The valet took charge of the car and drove for five minutes, up a series of ramps. Then he parked. Closed the door, locked it and left.
March gave it five minutes and, when he heard nothing outside, pulled the emergency release cord, climbed out as quickly as he could and looked around the garage.
Empty. And no CCTV.
He walked back and forth, stumbling like a drunk, to revive the circulation in his legs. Once, he had to sit down and lower his head to his shaking knees.
Then on his feet again and into the hotel itself. A Hyatt. He went into the restroom in the lobby and examined himself in the mirror. He didn’t look too bad. The glistening head, which he’d shaved the minute he’d heard his description on the radio several days ago, showed a bit of stubble. Like Walter White on
March pitched into the trash the wig, baseball cap and the worker’s jacket he’d worn at Stan Prescott’s apartment and when he’d first broken into the theme park. (He’d stripped them off as he’d stood in the interminable queue near the Tornado Alley roller-coaster, and donned a souvenir jacket that he’d bought. Nobody noticed the quick change: everyone was watching the flamboyant ride, racing overhead.)
He now dumped the Global jacket and shopping bag, too.
Then outside into the lobby. He got a look at the TV in the bar, reporting on the event at the theme park. No pictures of him, no artist’s rendering, no reference to Solitude Creek.
In the gift shop he bought a windbreaker, sunglasses and a tote — into which went his gym bag.
He took a cab to a downtown Hertz office to rent a car. There he told the clerk he’d be dropping off the rental in San Diego in three days — the police could be looking for rentals to the Monterey area. He’d call later to extend the rental and ultimately switch the drop-off to somewhere in Central California. A flight might be safer but he had only the one pistol: he couldn’t afford to leave it here — there was no way of getting a new weapon in California.

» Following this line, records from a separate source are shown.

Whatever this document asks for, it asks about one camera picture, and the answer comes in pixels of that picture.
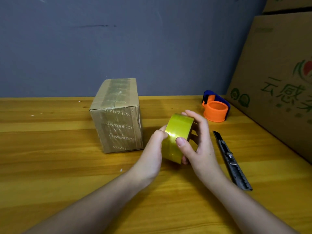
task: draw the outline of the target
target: orange tape dispenser
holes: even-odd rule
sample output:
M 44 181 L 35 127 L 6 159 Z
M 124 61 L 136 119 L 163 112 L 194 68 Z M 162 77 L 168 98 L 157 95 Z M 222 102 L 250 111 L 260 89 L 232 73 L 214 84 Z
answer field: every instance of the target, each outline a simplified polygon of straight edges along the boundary
M 231 108 L 225 99 L 210 90 L 205 91 L 202 106 L 205 108 L 204 117 L 213 122 L 225 121 Z

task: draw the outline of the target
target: person's right hand
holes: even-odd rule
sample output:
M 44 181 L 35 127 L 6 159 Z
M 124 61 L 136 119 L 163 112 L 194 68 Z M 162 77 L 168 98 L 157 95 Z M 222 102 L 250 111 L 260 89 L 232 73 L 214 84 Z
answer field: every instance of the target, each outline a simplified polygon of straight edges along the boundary
M 195 152 L 189 142 L 182 137 L 176 139 L 177 146 L 190 161 L 198 178 L 208 187 L 216 182 L 216 179 L 225 177 L 216 160 L 208 122 L 201 115 L 190 110 L 182 112 L 182 115 L 194 118 L 193 130 L 198 136 L 192 134 L 190 139 L 198 145 L 198 148 Z M 182 162 L 185 164 L 186 159 L 182 158 Z

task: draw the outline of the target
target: orange ring
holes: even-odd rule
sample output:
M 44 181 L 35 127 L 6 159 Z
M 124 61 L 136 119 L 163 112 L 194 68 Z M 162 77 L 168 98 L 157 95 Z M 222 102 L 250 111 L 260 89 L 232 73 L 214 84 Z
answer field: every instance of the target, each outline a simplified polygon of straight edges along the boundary
M 225 120 L 225 116 L 227 115 L 227 111 L 229 109 L 229 107 L 225 103 L 212 101 L 208 98 L 207 104 L 205 104 L 205 102 L 202 102 L 202 105 L 205 108 L 204 117 L 209 121 L 223 122 Z

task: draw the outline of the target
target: person's left arm
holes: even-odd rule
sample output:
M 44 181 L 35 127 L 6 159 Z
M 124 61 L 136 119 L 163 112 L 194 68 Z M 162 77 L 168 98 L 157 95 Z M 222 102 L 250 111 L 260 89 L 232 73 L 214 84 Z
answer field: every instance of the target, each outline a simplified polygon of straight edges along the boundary
M 158 175 L 161 143 L 168 136 L 165 128 L 155 131 L 129 171 L 24 233 L 102 232 L 124 205 Z

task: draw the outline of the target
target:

And he knew he’d need it before the week was out.
With his mind racing — Kathryn Dance figured prominently — March took surface streets and local roads on a mazelike route for miles, meandering north, until he figured it was safe to hop on the Ventura Freeway, the 101.

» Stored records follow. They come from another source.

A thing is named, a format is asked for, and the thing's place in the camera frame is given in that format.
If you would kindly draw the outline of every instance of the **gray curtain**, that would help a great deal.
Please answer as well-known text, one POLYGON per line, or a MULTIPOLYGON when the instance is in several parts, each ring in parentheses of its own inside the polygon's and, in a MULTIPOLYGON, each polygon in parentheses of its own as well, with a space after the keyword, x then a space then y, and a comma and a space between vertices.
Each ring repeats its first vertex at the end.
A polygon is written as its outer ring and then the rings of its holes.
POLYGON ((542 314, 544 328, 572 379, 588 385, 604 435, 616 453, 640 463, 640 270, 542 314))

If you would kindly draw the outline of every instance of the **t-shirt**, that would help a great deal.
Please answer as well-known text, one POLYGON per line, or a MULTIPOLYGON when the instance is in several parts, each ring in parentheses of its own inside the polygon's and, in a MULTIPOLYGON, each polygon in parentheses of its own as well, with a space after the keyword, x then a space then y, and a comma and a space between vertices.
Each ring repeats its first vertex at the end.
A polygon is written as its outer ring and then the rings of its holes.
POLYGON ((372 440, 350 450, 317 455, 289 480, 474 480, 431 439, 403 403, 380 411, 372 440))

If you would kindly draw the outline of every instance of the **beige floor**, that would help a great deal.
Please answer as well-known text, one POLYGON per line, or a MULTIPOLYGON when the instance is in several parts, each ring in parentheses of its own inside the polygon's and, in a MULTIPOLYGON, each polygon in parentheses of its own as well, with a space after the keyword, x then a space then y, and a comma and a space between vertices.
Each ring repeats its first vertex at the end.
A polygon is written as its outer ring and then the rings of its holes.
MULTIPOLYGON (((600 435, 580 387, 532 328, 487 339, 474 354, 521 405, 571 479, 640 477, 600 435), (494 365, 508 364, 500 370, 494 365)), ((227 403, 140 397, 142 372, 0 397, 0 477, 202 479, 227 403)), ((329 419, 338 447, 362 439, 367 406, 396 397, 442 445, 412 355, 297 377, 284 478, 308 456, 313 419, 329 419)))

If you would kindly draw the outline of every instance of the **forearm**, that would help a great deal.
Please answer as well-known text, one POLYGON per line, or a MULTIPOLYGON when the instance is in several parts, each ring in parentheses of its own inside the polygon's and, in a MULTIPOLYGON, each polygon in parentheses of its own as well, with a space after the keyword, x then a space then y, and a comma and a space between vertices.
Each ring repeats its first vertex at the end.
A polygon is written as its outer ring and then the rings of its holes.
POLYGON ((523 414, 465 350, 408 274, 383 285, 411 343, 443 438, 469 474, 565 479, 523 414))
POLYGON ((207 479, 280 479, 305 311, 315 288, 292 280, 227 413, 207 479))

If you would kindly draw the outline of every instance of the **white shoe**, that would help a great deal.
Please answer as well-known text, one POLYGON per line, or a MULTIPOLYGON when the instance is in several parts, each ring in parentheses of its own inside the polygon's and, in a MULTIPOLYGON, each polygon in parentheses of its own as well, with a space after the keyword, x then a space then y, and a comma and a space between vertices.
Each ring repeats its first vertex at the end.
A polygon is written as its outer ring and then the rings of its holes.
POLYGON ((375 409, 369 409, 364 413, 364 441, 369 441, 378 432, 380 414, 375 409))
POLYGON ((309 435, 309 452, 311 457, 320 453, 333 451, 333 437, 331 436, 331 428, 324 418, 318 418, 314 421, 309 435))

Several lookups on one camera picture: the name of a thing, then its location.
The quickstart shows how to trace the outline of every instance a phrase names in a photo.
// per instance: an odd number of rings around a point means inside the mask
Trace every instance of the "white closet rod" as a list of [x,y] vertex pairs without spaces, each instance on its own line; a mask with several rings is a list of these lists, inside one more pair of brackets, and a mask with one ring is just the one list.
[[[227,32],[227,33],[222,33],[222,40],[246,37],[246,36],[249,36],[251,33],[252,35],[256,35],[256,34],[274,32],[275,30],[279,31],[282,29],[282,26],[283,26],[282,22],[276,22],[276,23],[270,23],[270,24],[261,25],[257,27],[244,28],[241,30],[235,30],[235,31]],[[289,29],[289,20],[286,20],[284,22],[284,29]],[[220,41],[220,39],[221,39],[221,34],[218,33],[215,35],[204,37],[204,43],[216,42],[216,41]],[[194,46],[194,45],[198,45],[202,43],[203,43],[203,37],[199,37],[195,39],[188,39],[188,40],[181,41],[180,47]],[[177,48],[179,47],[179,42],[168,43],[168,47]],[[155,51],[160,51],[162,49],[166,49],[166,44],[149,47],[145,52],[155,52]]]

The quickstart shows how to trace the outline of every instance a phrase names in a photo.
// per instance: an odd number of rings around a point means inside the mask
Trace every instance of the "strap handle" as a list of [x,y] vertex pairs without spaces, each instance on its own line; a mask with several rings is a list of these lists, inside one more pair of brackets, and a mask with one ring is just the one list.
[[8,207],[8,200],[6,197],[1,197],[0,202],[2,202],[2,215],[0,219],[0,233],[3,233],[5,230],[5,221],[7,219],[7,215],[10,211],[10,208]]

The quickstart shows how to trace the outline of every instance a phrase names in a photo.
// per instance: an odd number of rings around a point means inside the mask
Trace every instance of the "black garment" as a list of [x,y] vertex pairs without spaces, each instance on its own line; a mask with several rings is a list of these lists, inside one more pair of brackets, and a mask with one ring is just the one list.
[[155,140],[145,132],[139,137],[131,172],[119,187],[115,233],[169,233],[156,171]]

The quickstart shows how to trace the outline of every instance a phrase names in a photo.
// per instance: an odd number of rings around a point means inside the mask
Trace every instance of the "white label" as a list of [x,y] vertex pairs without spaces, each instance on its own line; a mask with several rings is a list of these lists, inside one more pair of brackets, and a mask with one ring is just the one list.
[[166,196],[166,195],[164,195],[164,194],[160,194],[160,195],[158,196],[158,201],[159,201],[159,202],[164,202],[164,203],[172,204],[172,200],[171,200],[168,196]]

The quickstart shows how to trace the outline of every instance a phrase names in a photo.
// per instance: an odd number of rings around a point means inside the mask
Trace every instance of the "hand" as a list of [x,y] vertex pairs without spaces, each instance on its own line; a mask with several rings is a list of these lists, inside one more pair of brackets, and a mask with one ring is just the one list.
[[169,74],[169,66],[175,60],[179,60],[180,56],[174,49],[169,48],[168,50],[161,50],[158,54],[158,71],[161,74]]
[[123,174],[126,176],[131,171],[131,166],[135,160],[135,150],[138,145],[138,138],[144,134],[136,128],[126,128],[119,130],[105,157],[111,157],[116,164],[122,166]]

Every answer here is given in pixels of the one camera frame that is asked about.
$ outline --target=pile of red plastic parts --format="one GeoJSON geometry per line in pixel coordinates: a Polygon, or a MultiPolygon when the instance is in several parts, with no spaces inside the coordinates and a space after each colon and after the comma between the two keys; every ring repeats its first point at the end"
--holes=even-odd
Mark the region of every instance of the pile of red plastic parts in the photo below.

North. He’d be back on the Peninsula in five hours.
CHAPTER 47
Simple.
But effective.
Dance and O’Neil were at the front entrance to Global Adventure World, near the shattered gate. The unsub’s stolen Chevy sat nearby; under it, oil and coolant pooled. The panic had stopped and several thousand people meandered about in the front area of the park, not sure what to do.
Three dozen had been injured, none critically. Opening the two gates — the main and the disabled entrances — had largely relieved the pressure of the masses.